**What is expected**. Start at the line that contains "Box the grey". Repeat it and each line after it, exactly, up to and including the final line of the data.

**Records to process**.
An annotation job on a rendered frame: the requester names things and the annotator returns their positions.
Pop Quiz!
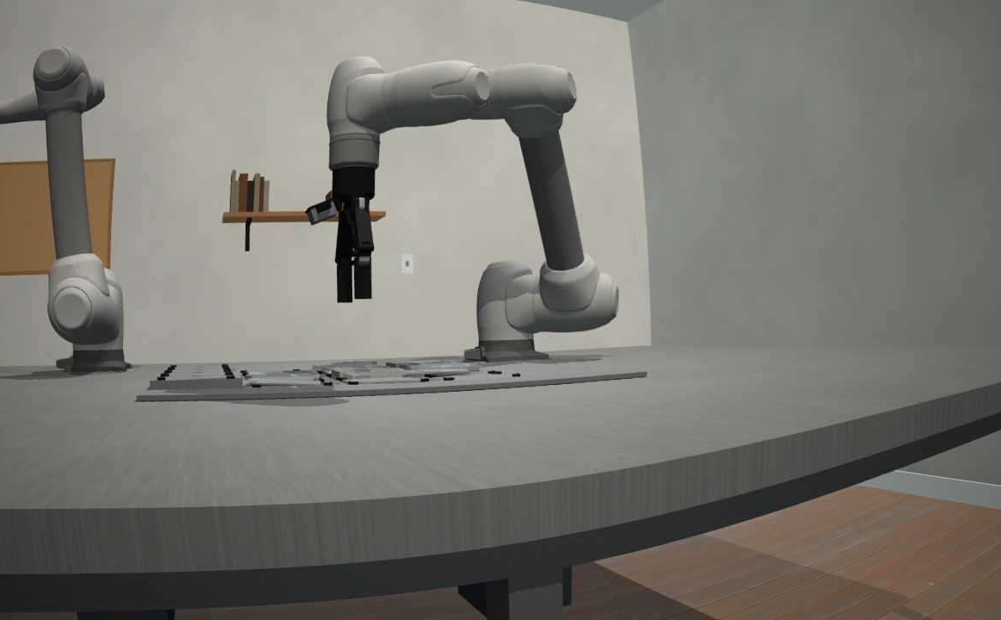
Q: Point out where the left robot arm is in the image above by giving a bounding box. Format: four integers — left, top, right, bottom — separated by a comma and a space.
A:
326, 56, 619, 362

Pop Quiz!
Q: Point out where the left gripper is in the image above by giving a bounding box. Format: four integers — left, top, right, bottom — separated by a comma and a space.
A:
332, 166, 375, 303

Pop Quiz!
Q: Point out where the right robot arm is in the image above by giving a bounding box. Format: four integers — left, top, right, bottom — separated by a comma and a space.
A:
0, 46, 131, 372

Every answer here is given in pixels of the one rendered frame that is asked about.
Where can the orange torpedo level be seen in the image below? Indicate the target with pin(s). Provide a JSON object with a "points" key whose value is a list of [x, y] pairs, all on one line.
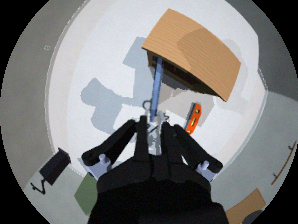
{"points": [[191, 125]]}

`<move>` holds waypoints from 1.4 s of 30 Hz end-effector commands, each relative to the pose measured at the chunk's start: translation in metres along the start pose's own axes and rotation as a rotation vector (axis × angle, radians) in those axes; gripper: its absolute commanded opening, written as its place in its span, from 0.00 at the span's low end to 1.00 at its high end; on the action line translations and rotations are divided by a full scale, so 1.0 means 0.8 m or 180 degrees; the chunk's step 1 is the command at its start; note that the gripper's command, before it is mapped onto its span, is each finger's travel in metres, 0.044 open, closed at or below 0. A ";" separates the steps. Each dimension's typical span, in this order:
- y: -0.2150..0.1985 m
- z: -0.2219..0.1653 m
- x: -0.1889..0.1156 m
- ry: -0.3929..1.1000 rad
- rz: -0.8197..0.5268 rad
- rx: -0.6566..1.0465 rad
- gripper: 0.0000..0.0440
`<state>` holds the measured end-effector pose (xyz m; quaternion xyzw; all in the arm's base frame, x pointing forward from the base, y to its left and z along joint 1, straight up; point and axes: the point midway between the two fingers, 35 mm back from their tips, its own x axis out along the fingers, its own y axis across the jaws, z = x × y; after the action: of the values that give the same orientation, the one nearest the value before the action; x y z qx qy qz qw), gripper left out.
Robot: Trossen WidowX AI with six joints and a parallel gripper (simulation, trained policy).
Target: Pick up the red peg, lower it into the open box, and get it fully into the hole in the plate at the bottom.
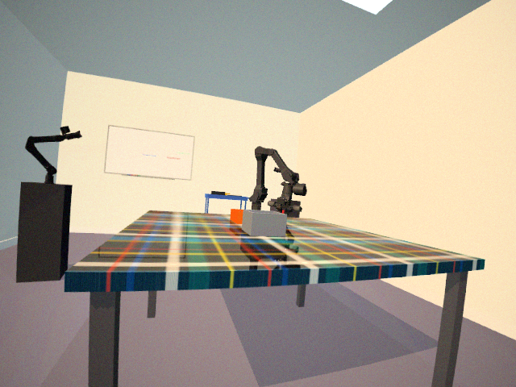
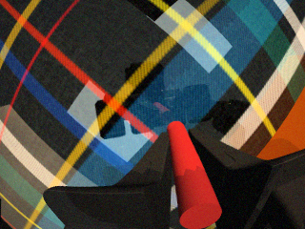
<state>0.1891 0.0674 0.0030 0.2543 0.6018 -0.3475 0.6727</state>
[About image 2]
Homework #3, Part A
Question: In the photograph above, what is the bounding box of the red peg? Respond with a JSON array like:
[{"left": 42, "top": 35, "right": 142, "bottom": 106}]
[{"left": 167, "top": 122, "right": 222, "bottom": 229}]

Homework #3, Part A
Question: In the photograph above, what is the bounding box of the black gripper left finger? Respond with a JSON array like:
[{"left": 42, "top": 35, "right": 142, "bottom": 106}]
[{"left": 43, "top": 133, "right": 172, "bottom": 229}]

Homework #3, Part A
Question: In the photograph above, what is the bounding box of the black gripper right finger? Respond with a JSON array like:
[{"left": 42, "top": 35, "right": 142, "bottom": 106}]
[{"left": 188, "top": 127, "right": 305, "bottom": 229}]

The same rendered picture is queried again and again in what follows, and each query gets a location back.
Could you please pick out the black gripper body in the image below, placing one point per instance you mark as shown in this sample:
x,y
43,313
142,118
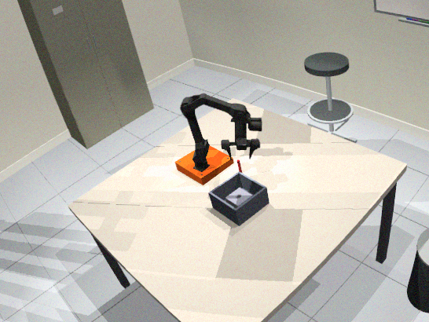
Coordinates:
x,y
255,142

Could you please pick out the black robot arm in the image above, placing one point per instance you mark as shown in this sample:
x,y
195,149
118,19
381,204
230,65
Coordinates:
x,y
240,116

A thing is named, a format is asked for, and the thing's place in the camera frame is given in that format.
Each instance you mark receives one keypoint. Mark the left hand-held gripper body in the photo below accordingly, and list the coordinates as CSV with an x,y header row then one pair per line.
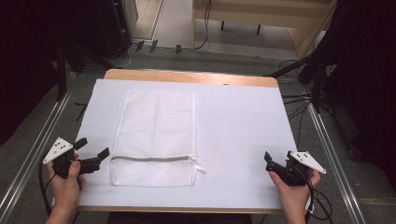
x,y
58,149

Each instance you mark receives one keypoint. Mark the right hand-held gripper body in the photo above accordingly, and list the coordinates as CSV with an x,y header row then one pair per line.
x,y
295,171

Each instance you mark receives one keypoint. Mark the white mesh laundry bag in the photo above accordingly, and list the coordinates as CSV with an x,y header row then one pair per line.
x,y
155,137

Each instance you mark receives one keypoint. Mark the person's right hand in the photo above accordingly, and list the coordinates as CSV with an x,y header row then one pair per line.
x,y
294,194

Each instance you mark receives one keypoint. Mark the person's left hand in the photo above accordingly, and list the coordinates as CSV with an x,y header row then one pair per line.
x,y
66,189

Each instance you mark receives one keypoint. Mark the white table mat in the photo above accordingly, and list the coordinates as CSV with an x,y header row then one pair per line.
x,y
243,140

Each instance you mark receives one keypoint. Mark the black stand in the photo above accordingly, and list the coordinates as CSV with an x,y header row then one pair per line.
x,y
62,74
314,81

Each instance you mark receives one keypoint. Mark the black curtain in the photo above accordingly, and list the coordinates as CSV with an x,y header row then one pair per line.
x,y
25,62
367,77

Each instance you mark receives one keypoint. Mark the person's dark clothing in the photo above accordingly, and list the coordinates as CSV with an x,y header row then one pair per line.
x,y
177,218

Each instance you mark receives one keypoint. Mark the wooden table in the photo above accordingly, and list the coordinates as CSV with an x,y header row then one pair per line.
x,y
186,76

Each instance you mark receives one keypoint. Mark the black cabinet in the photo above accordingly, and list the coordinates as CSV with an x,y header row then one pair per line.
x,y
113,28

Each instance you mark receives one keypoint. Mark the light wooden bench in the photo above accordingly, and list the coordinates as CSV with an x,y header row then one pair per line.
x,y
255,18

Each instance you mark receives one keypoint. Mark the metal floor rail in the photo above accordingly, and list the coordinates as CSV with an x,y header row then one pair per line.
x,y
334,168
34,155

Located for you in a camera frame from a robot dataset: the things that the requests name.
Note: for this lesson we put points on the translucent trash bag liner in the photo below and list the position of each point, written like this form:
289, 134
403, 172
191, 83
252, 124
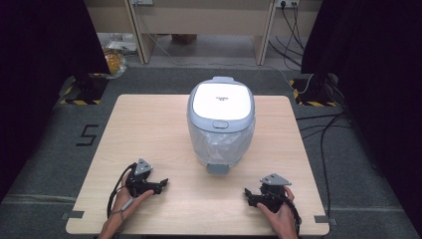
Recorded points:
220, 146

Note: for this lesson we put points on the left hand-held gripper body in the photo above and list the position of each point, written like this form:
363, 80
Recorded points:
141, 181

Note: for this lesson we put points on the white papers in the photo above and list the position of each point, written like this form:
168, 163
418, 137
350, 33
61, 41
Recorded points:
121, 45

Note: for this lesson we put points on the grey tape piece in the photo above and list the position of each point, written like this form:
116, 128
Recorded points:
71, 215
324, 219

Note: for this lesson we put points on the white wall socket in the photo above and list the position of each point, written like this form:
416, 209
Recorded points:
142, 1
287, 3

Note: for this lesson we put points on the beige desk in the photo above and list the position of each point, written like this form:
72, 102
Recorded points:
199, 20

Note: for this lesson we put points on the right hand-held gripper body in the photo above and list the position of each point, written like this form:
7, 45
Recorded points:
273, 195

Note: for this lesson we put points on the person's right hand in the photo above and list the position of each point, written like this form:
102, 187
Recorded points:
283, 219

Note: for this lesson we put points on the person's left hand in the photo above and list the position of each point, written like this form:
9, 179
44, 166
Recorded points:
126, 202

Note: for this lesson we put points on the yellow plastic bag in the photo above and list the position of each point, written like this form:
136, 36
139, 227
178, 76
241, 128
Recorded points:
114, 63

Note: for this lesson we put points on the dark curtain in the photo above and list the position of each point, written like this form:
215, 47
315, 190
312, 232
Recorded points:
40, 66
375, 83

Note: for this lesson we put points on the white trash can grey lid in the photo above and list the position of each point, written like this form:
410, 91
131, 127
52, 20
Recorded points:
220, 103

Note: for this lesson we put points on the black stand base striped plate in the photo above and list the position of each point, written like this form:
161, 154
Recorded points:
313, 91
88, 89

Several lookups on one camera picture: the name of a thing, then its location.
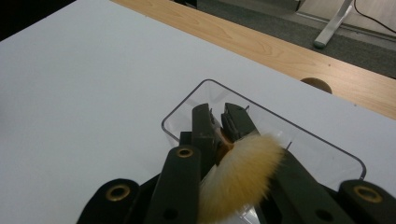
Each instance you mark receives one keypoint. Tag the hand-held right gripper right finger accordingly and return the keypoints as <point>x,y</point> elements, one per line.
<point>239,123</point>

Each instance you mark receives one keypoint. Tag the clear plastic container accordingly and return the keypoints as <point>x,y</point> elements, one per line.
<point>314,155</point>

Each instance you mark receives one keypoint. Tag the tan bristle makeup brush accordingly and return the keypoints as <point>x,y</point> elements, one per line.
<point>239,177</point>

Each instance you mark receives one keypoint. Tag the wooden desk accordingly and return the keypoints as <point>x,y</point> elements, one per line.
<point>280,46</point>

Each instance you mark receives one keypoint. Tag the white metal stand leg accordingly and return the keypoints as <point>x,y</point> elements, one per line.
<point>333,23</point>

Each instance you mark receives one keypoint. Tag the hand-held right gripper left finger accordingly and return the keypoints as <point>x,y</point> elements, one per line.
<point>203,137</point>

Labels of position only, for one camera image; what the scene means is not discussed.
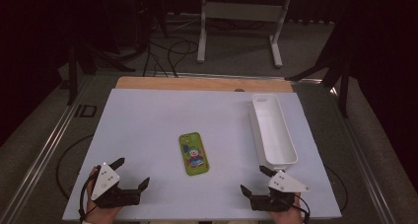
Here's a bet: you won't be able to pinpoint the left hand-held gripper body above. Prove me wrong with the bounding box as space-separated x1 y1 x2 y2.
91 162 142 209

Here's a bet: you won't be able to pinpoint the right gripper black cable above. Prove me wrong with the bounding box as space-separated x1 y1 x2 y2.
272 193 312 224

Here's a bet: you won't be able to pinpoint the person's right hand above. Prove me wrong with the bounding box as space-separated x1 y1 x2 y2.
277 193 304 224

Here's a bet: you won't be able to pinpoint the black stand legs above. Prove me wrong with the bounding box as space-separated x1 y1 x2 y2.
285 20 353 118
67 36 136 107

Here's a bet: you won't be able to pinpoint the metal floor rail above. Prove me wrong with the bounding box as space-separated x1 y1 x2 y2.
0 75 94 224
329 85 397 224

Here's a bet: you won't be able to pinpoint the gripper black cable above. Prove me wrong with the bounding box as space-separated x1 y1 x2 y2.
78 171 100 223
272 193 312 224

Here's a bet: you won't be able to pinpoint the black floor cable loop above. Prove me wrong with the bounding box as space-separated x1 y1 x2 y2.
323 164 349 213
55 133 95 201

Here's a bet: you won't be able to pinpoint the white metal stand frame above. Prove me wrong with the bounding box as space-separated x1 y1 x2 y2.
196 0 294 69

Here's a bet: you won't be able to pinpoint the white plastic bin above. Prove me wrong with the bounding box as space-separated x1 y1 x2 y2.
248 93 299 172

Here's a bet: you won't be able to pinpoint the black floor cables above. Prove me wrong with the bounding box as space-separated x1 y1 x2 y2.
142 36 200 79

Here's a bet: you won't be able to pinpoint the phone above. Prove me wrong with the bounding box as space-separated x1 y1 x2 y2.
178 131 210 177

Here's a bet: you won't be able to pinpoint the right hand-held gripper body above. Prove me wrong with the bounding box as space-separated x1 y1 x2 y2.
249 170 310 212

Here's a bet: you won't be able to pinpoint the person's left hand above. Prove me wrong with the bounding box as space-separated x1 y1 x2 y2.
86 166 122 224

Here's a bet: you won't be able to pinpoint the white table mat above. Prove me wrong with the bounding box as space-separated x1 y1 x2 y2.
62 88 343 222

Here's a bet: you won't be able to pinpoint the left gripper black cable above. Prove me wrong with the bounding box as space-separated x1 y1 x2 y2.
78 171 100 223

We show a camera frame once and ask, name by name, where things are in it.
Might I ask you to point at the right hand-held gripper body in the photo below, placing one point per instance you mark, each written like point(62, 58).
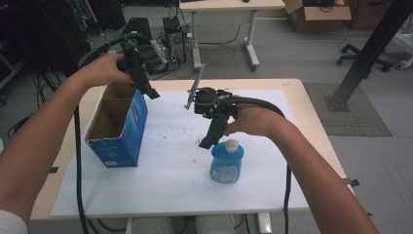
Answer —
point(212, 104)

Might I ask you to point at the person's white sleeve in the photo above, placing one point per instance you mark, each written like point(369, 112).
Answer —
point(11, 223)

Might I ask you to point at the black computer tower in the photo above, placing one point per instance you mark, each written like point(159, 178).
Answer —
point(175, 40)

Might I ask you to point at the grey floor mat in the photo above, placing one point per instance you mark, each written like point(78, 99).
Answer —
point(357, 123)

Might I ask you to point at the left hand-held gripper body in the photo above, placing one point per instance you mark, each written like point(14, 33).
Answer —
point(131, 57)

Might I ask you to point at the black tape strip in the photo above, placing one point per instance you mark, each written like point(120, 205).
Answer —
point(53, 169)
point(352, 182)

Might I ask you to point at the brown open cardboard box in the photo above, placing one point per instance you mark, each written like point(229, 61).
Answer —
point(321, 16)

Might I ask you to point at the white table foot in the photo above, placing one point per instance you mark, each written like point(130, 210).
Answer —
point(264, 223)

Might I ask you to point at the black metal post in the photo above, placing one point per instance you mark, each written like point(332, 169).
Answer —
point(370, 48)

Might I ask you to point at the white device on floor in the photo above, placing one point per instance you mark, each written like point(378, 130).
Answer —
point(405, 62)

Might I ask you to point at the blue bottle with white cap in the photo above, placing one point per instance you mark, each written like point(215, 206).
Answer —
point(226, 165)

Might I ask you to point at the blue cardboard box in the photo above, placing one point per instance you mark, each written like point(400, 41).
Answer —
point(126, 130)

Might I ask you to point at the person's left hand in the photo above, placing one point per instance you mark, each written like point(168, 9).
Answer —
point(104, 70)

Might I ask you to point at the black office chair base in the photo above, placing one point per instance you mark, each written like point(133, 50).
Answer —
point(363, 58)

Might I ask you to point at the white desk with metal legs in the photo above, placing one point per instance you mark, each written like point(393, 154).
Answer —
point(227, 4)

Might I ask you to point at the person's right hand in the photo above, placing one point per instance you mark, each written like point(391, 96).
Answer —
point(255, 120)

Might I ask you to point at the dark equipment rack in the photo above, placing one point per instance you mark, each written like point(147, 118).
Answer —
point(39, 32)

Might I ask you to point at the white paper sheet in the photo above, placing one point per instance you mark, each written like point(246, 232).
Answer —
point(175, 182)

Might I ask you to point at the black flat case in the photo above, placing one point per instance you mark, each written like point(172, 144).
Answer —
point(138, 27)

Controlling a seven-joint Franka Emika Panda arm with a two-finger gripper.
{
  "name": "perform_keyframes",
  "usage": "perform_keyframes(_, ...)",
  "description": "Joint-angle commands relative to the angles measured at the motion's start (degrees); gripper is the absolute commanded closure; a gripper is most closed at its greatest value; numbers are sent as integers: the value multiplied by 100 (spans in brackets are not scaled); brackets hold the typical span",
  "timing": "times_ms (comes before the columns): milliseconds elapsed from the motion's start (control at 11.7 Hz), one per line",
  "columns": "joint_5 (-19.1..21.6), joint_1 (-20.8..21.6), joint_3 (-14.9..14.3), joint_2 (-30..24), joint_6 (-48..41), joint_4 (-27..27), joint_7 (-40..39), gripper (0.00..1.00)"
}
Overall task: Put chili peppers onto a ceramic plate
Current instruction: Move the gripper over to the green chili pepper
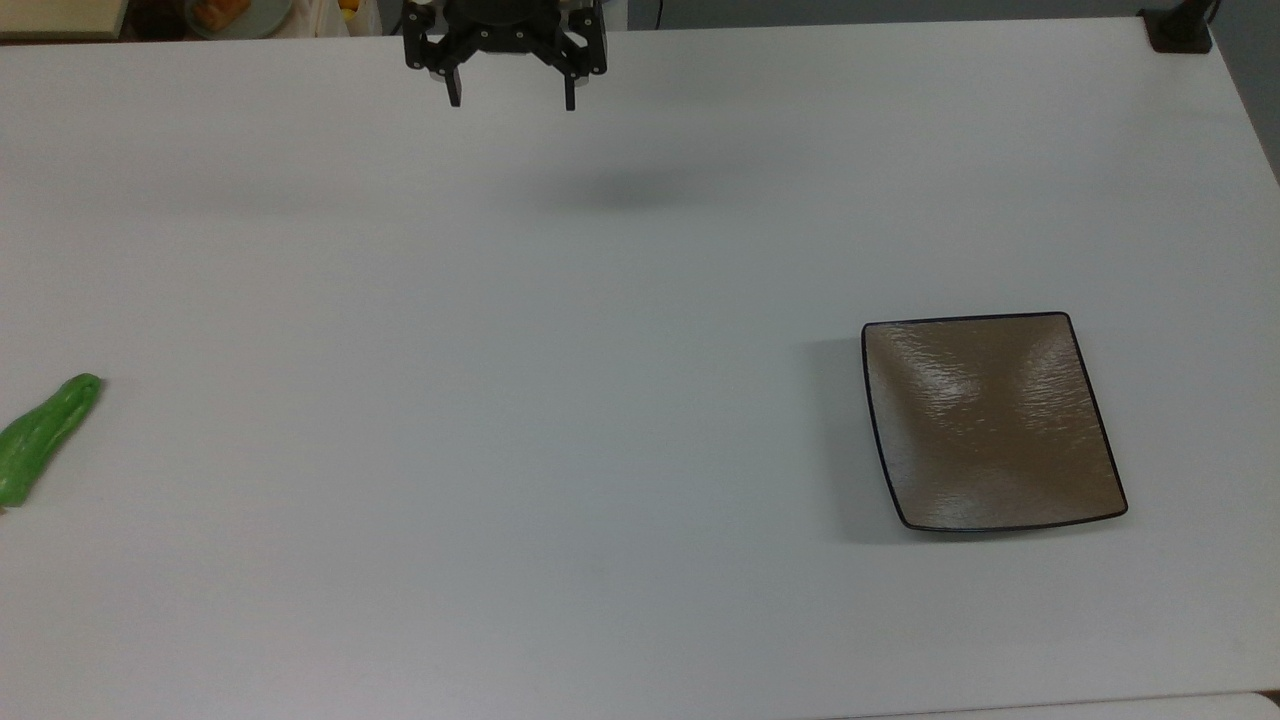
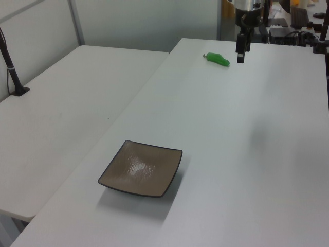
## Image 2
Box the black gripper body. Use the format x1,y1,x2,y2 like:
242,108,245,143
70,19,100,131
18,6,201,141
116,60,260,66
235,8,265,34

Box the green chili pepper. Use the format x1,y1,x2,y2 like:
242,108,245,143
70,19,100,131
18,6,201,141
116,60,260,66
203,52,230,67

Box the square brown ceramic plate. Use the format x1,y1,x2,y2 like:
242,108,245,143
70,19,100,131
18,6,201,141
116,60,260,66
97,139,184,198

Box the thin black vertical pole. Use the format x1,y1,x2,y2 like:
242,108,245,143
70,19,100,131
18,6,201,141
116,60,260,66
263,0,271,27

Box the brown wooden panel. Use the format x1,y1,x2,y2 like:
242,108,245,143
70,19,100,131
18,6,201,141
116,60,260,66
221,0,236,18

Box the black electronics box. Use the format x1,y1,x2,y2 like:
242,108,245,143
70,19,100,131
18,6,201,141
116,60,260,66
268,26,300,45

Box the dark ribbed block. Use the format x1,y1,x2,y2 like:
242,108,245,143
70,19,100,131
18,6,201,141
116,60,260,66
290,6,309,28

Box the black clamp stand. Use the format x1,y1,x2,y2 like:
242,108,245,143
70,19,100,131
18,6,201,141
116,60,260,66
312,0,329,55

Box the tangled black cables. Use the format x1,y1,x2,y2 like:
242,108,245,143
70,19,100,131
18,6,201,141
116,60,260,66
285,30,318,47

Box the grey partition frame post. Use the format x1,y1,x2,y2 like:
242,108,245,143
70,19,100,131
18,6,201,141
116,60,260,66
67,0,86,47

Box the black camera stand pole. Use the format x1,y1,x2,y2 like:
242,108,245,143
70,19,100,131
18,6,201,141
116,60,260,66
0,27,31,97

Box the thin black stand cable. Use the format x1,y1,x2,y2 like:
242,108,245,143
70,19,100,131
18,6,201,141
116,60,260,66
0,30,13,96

**Written response**.
Box the grey partition frame post. Use the format x1,y1,x2,y2 like:
242,108,245,143
70,19,100,131
18,6,201,141
116,60,260,66
67,0,86,47

Box the black camera stand pole. Use the format x1,y1,x2,y2 like:
242,108,245,143
70,19,100,131
18,6,201,141
116,60,260,66
0,27,31,97

Box the thin black stand cable. Use the format x1,y1,x2,y2 like:
242,108,245,143
70,19,100,131
18,6,201,141
116,60,260,66
0,30,13,96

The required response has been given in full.